Section 12 of the Credit Agreement is amended by adding
thereto Sections 12.1.10 and 12.1.11 as follows:
SECTION 12.1.10 Bush Hog Letter of Intent. (i) The
-------------------------
Bush Hog Letter of Intent or the Bush Hog Definitive Agreement
shall cease to provide for the Company to receive on or before
November 30, 1999, in cash, the Bush Hog Purchase Price or
(ii) the Bush Hog Letter of Intent or the Bush Hog Definitive
Agreement shall be terminated or shall otherwise cease to be
in full force and effect (except to the extent that the Bush
Hog Definitive Agreement replaces the Bush Hog Letter of
Intent), or (iii) any event shall occur which materially
adversely affects the receipt by the Company in cash of the
Bush Hog Purchase Price on or before November 30, 1999.
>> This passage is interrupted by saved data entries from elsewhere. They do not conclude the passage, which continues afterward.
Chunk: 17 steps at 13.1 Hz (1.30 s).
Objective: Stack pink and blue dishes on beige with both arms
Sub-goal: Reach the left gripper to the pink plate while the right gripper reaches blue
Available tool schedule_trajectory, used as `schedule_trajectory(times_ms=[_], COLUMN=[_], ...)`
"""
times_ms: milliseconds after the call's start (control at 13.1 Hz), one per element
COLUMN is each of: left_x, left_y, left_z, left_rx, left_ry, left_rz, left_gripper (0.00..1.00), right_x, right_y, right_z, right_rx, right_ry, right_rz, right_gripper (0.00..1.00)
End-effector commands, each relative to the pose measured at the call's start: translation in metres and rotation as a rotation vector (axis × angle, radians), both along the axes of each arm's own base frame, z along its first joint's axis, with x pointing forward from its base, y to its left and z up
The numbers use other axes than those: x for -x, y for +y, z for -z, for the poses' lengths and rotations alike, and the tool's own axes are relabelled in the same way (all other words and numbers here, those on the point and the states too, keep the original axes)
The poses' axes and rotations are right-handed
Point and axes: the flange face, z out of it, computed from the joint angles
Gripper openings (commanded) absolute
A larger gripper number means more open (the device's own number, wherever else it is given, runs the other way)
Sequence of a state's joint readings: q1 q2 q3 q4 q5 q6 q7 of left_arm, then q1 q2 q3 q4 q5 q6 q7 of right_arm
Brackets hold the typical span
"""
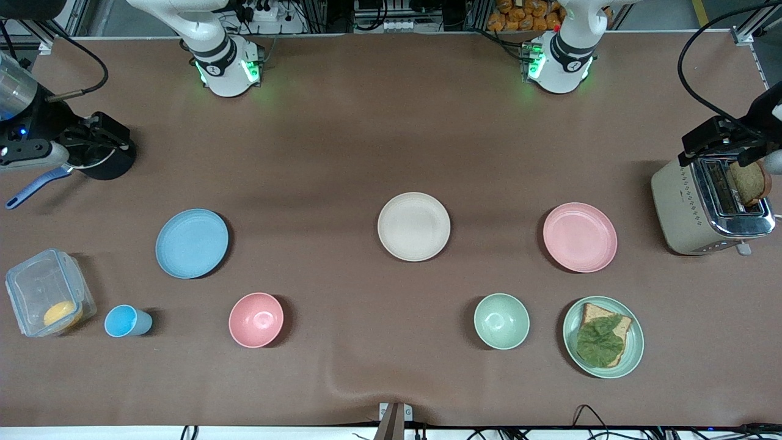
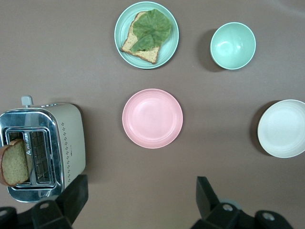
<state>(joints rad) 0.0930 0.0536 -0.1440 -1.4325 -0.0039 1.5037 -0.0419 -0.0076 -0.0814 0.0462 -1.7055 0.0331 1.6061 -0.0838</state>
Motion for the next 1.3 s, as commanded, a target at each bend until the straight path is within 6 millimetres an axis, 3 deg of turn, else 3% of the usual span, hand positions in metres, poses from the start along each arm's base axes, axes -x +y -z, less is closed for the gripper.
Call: schedule_trajectory(times_ms=[0,229,305,381,533,686,838,914,1067,1219], left_x=[0.006,0.004,0.001,-0.002,-0.008,-0.011,-0.006,-0.004,-0.006,-0.013], left_y=[-0.002,0.015,0.017,0.016,0.025,0.057,0.089,0.102,0.106,0.112], left_z=[-0.004,-0.004,0.003,0.024,0.085,0.153,0.233,0.271,0.334,0.385], left_rx=[-0.014,-0.115,-0.117,-0.107,-0.120,-0.102,-0.083,-0.068,-0.045,-0.020], left_ry=[-0.006,-0.010,0.006,0.053,0.088,0.074,0.045,0.026,0.019,0.016], left_rz=[0.001,-0.009,0.011,0.011,-0.011,-0.083,-0.151,-0.171,-0.194,-0.244], left_gripper=[1.00,1.00,1.00,1.00,1.00,1.00,1.00,1.00,1.00,1.00], right_x=[0.001,-0.001,-0.002,-0.003,-0.005,-0.009,-0.015,-0.019,-0.032,-0.047], right_y=[-0.002,-0.004,-0.004,-0.004,-0.004,-0.011,-0.023,-0.032,-0.048,-0.076], right_z=[0.004,0.009,0.011,0.012,0.017,0.025,0.040,0.050,0.078,0.115], right_rx=[0.008,0.006,0.006,0.006,0.008,0.006,0.004,0.001,-0.005,-0.019], right_ry=[0.008,0.017,0.020,0.022,0.031,0.048,0.077,0.095,0.134,0.173], right_rz=[0.002,0.006,0.006,0.006,0.005,0.018,0.039,0.053,0.081,0.128], right_gripper=[1.00,1.00,1.00,1.00,1.00,1.00,1.00,1.00,1.00,1.00])
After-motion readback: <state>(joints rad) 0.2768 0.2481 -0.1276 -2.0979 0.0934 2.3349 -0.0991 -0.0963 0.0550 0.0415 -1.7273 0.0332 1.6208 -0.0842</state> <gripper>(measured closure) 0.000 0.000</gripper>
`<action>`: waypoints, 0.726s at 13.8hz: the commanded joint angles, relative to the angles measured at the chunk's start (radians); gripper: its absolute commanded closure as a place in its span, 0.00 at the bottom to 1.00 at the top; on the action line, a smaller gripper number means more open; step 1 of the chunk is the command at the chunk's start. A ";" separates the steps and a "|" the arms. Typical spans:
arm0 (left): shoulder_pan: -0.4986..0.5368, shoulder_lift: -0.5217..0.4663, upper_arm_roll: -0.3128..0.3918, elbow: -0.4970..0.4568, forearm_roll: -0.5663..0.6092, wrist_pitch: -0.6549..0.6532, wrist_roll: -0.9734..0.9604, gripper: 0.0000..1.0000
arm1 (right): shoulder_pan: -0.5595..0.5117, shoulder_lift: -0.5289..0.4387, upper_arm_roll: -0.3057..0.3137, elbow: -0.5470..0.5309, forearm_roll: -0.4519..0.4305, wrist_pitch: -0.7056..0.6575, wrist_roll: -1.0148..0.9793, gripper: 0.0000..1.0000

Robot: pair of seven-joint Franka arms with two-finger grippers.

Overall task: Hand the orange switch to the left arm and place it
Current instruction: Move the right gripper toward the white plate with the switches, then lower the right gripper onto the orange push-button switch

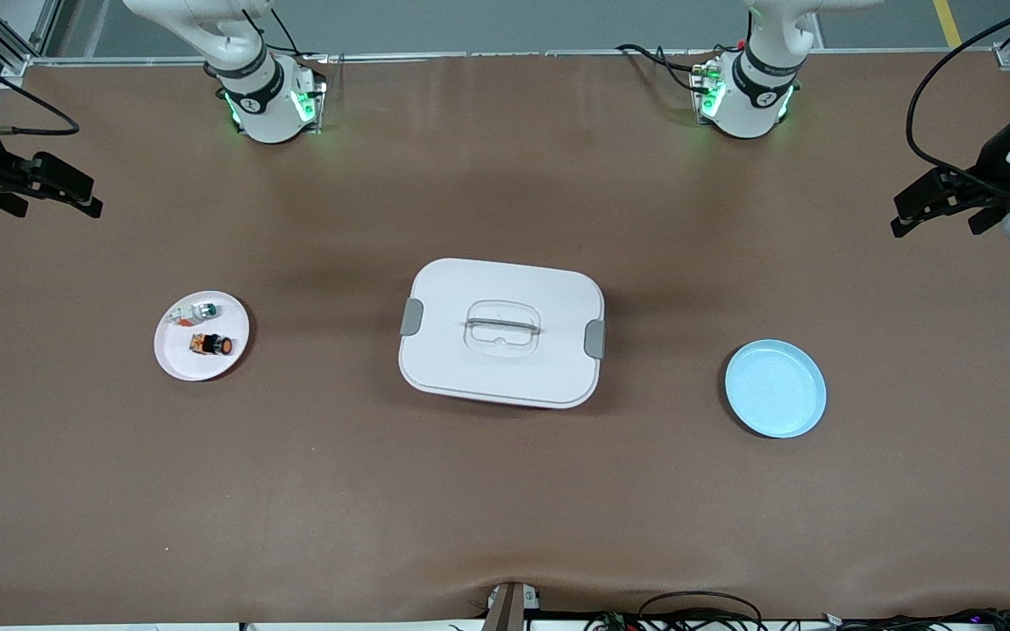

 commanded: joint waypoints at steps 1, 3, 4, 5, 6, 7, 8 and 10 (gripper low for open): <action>0.001 0.014 0.001 0.030 0.012 -0.026 0.009 0.00 | -0.011 0.062 -0.001 0.012 0.017 -0.010 -0.003 0.00; 0.001 0.014 0.001 0.030 0.012 -0.026 0.009 0.00 | -0.003 0.109 -0.001 0.026 0.005 -0.024 -0.011 0.00; 0.001 0.014 0.001 0.030 0.012 -0.026 0.009 0.00 | -0.006 0.128 -0.001 0.025 0.005 -0.014 -0.012 0.00; 0.001 0.013 0.001 0.030 0.012 -0.026 0.009 0.00 | -0.014 0.178 -0.001 0.032 0.003 -0.015 -0.009 0.00; 0.001 0.014 0.001 0.030 0.012 -0.026 0.009 0.00 | -0.023 0.224 -0.002 0.038 0.012 -0.023 -0.008 0.00; 0.001 0.014 0.001 0.030 0.012 -0.026 0.009 0.00 | -0.049 0.232 -0.002 0.043 0.018 -0.023 -0.008 0.00; 0.001 0.014 0.001 0.030 0.012 -0.026 0.009 0.00 | -0.057 0.240 -0.001 0.046 0.018 -0.024 -0.009 0.00; 0.001 0.014 0.001 0.030 0.012 -0.026 0.010 0.00 | -0.055 0.254 -0.001 0.046 0.006 -0.023 -0.011 0.00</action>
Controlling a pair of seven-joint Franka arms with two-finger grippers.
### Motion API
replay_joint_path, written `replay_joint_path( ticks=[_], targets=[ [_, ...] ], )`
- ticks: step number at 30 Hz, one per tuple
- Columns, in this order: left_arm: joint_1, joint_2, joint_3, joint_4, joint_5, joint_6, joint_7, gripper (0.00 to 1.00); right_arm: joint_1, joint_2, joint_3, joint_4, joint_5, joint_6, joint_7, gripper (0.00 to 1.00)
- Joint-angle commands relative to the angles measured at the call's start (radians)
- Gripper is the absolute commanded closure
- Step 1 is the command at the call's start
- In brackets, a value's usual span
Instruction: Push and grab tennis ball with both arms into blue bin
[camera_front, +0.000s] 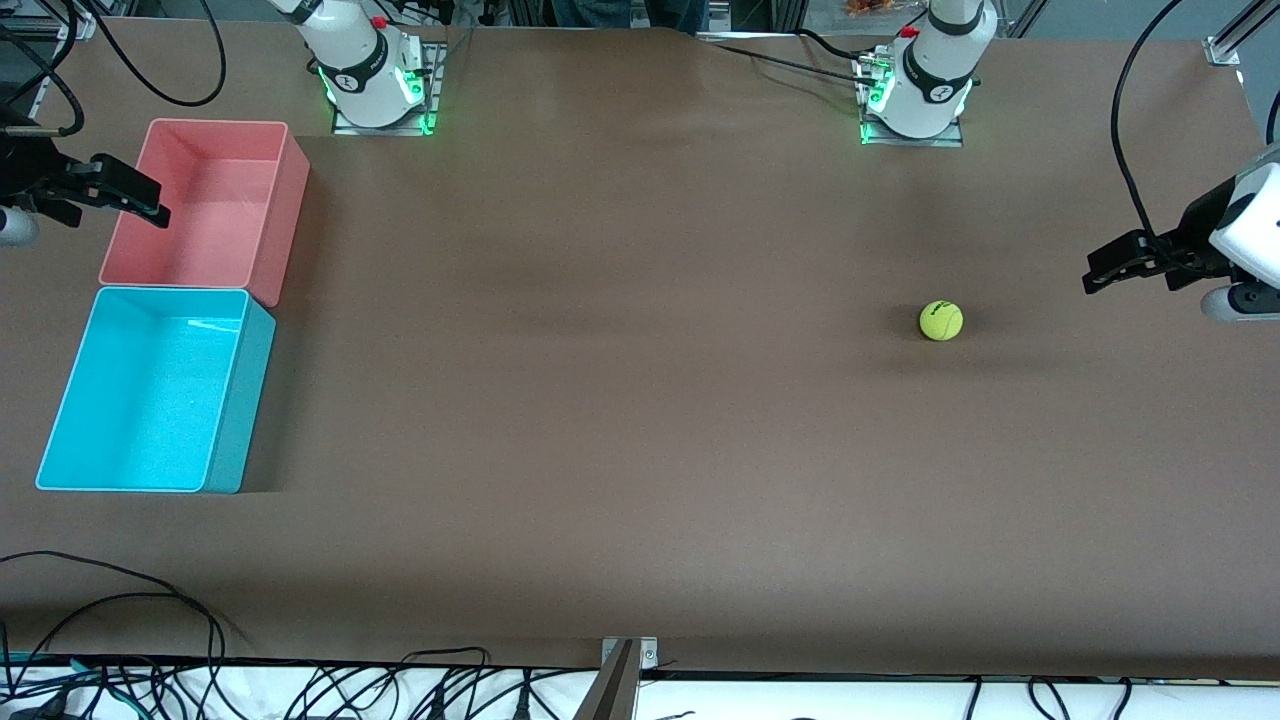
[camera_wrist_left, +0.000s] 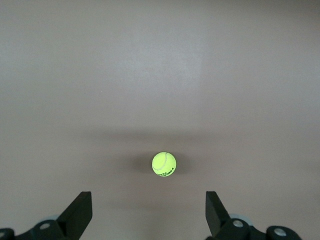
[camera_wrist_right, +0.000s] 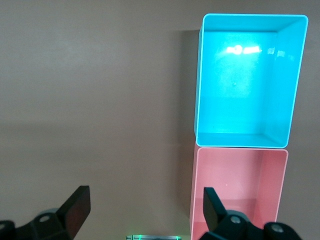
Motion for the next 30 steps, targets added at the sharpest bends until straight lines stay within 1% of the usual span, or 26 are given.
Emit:
replay_joint_path(
  ticks=[1, 30],
  targets=[
    [0.006, 0.012, -0.001, 0.025, -0.006, -0.014, 0.011, 0.0, -0.001, -0.006, 0.002, 0.008, 0.008, -0.017, -0.001, 0.0],
    [0.003, 0.015, -0.003, 0.021, -0.005, -0.015, 0.011, 0.0, 0.005, -0.009, 0.014, 0.008, 0.008, -0.019, -0.001, 0.0]
  ],
)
SECTION 12.1.11 Security. (i) any representation or
--------
warranty made by the Company in any Collateral Document is
breached or is false or misleading in any material respect; or
(ii) the Company shall fail to comply with or to perform any
provision of any Collateral Document and such failure shall
continue for 15 days after notice thereof to the Company from
the Agent, any Bank, or the holder of any Revolving Note; or
(iii) any security interest purported to be created by any
Collateral Document shall cease to be, or shall be asserted by
the Company not to be, a valid, perfected, first priority
(except as otherwise expressly provided in this Agreement or
such Collateral Document) security interest in any material
portion of the assets or properties covered thereby.
Section 13 of the Credit Agreement is amended so that the
definition of Borrowing Base Overadvance shall read in its entirety as
follows:
Borrowing Base Overadvance shall for each month set
forth below mean an amount as follows:
Month Overadvance Amount
----- ------------------
January 1999 $40,000,000
February 1999 $40,000,000
March 1999 $40,000,000
April 1999 $40,000,000
May 1999 $46,700,000
June 1999 $47,600,000
July 1999 $52,114,000
August 1999 $54,734,000
September 1999 $50,494,000
October 1999 $60,754,000
November 1999 $60,754,000
Section 13 of the Credit Agreement (the definition of
Collateral Documents) is amended by adding thereto the following:
Without limitation of the foregoing, the Security Agreement
dated as of May 12, 1999 of the Company in favor of the Agent
and the Banks shall constitute a Collateral Document and a
Loan Document hereunder.
Section 13 of the Credit Agreement is amended so that the
definition of "Margin" shall read in its entirety as follows:
Margin shall mean (i) in the case of Eurodollar Loans
(and Letters of Credit) a rate equal to 3.5% per annum through
July 31, 1999 and 4% per annum thereafter and (ii) in the case
of Floating Rate Loans, a rate equal to 2% per annum through
July 31, 1999 and 2.5% per annum thereafter.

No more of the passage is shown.